Près de 58 % des Brésiliens pensent que Bolsonaro va améliorer leur vie, selon le plus récent sondage de la Confédération nationale des transports. Même si ce gouvernement a eu les débuts les plus désastreux des dernières décennies, Bolsonaro n’en demeure pas moins populaire.
Il s’efforce de faire croire que se mouvoir au milieu des cris des bolsocroyants sur les réseaux sociaux, c’est de la démocratie. Ce n’est pas le cas. Son comportement fait abstraction de tous les processus prévus par la loi pour garantir la volonté de la majorité des Brésiliens.
Ce que Bolsonaro garantit, c’est uniquement les désirs d’un groupe capable de faire retentir ses cris sur Internet, à répétition, en faisant appel à des logiciels spécialisés.
S’il persiste dans cette direction, et tout indique qu’il le fera, le destin de la plus grande économie d’Amérique latine sera décidé par la quantité et le volume des vociférations des bolsocroyants sur les réseaux sociaux.
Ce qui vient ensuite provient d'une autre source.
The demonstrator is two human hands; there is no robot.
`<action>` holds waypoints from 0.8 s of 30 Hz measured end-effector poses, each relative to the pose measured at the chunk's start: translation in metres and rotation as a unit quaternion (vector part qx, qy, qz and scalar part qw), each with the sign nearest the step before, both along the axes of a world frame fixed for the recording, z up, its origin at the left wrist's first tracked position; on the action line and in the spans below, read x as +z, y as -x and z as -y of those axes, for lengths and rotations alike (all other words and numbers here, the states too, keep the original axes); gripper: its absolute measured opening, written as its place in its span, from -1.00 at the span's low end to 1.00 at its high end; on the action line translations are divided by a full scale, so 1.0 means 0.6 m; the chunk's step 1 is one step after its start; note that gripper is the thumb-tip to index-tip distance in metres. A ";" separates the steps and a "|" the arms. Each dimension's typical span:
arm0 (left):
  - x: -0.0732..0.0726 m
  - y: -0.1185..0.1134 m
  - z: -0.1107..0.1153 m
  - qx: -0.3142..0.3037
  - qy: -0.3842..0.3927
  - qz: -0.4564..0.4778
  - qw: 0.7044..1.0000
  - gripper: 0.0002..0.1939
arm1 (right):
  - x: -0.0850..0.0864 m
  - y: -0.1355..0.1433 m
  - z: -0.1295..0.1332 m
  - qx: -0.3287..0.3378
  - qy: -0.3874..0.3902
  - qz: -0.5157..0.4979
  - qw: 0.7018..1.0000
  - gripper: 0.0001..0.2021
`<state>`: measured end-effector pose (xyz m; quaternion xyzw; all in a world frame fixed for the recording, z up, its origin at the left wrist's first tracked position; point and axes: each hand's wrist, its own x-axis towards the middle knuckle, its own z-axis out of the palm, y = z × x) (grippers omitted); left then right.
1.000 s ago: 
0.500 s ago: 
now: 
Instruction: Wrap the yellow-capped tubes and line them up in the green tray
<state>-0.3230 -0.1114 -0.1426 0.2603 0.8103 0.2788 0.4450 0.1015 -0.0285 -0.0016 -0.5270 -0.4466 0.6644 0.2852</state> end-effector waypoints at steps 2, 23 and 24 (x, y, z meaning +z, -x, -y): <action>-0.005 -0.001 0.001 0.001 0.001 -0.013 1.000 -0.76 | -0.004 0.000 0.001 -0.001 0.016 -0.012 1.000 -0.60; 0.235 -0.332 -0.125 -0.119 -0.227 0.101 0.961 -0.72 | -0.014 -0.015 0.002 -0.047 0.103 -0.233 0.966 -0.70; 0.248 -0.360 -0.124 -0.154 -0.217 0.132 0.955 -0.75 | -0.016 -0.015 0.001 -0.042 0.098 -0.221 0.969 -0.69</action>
Les prochains mois montreront comment ce nouvel autoritarisme va évoluer au contact de la réalité. Il est peu probable que les divers groupes au pouvoir, en particulier la clique en uniforme, suivront le chemin vexatoire de Sergio Moro.
Une tentative honteuse de discréditer le carnaval
[Le général Hamilton] Mourão, qui a été appelé par calcul à la vice-présidence, ne cesse de se manifester sur tout pour souligner qu’il existe un plan B – ou U, comme uniforme. Il a par exemple déclaré à propos de l’affaire d’Ilona Szabo : “Je trouve que le Brésil y perd. Le Brésil y perd chaque fois qu’on ne peut s’asseoir à une table avec des gens qui n’ont pas le même avis.” Il est déconcertant de voir que le plus grand démocrate du gouvernement est un général qui a déjà évoqué la possibilité d’un “autocoup d’État”.
Stimulé par le gamin no 2, le père président persiste à mal gouverner par tweets. Le mardi du carnaval, il s’est senti suffisamment puissant pour ouvrir le feu sur la plus grande fête populaire du Brésil, celle-là même qui remplit le pays de touristes. Il a tenté de supprimer d’un Brésil éclaté ce qui demeure une identité commune, à l’instar de ce qui se manifeste pendant le carnaval, même si elle peut être transgressive, contradictoire et rebelle – et en même temps, une puissance créatrice et une affirmation de la vie même au milieu des ruines d’un pays.